A new program proposed by the Ambulance Paramedics of British Columbia has received funding and approval for 80 full-time equivalent positions and $15 million in start-up costs.

A new program proposed by the Ambulance Paramedics of British Columbia has received funding and approval for 80 full-time equivalent positions and $15 million in start-up costs. Aimed at filling in the gaps in community healthcare, the program is looking for up to four trial communities before rolling out across the province. Councillor Tim Rhodes and Municipal Chief Administrative Officer Kathy Lalonde met with the author of the report that explains the program while attending the recent Union of British Columbia Municipalities meeting.
“The communities that step forward will undergo an assessment, and I think acquiring one of these spots will be a competitive process,” says Rhodes. “And we wanted to put our faces, and our community’s dilemma forward right off the bat.”
The dilemma, as Rhodes describes it, is that Bowen Island is a community with extremely limited medical resources and a high number of seniors, some of whom have been known to hitchhike to get to appointments.
The solution, or part of it at least, is the implementation of a community paramedic.

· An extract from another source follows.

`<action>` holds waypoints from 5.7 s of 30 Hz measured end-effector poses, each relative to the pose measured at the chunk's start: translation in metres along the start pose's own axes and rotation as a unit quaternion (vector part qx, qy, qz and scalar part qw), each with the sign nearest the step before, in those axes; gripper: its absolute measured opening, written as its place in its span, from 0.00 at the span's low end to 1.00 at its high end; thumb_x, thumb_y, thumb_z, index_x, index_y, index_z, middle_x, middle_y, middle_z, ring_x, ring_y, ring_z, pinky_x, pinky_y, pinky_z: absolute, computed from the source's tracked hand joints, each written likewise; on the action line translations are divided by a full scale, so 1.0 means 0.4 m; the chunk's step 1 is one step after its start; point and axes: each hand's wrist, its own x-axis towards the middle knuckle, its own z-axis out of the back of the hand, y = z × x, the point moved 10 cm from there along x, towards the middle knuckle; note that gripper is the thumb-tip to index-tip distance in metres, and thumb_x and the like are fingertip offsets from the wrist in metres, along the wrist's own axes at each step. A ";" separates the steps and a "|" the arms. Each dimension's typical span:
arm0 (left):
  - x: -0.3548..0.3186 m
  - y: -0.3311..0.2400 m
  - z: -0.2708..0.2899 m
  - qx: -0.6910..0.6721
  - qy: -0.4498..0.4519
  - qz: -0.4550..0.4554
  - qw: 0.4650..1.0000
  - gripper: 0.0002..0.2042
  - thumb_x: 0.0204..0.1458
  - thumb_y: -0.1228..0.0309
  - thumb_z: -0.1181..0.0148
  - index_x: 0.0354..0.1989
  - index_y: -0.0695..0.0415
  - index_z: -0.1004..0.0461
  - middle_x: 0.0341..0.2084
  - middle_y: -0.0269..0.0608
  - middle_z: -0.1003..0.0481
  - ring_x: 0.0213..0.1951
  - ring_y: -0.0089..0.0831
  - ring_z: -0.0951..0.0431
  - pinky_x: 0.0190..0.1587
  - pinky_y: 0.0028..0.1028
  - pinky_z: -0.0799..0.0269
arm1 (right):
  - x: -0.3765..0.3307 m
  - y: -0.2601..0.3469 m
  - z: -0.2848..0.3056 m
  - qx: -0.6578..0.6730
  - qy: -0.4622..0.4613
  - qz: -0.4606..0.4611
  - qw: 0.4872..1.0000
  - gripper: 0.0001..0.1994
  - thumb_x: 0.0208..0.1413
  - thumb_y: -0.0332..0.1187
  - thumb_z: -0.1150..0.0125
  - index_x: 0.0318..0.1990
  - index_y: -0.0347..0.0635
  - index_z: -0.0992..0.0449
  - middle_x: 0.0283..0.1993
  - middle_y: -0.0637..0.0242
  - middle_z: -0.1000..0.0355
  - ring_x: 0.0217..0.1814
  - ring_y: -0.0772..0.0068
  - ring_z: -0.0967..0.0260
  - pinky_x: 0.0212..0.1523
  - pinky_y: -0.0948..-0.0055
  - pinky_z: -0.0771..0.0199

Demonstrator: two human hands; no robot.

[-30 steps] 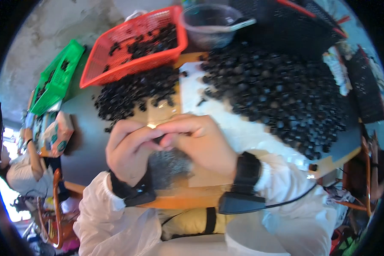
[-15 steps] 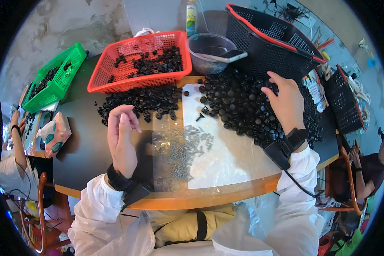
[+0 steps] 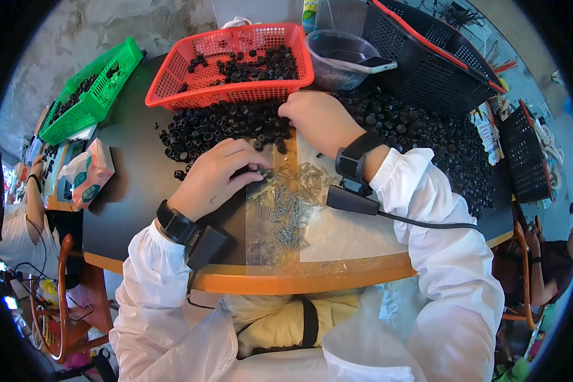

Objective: Manually assembling small black plastic components at a workstation.

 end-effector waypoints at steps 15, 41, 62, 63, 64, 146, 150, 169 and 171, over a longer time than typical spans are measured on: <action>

“This is not a one-size fits all type of program,” says Cameron Eby, the provincial executive officer with the Paramedics of BC. “We would look at what the service gaps are in a particular community and work to try and fill them in. In a place like Bowen, for example, you might be looking at having a paramedic acting as a primary care provider, and that person might require some additional training.”
A community paramedic would be mobile and visit patients as necessary.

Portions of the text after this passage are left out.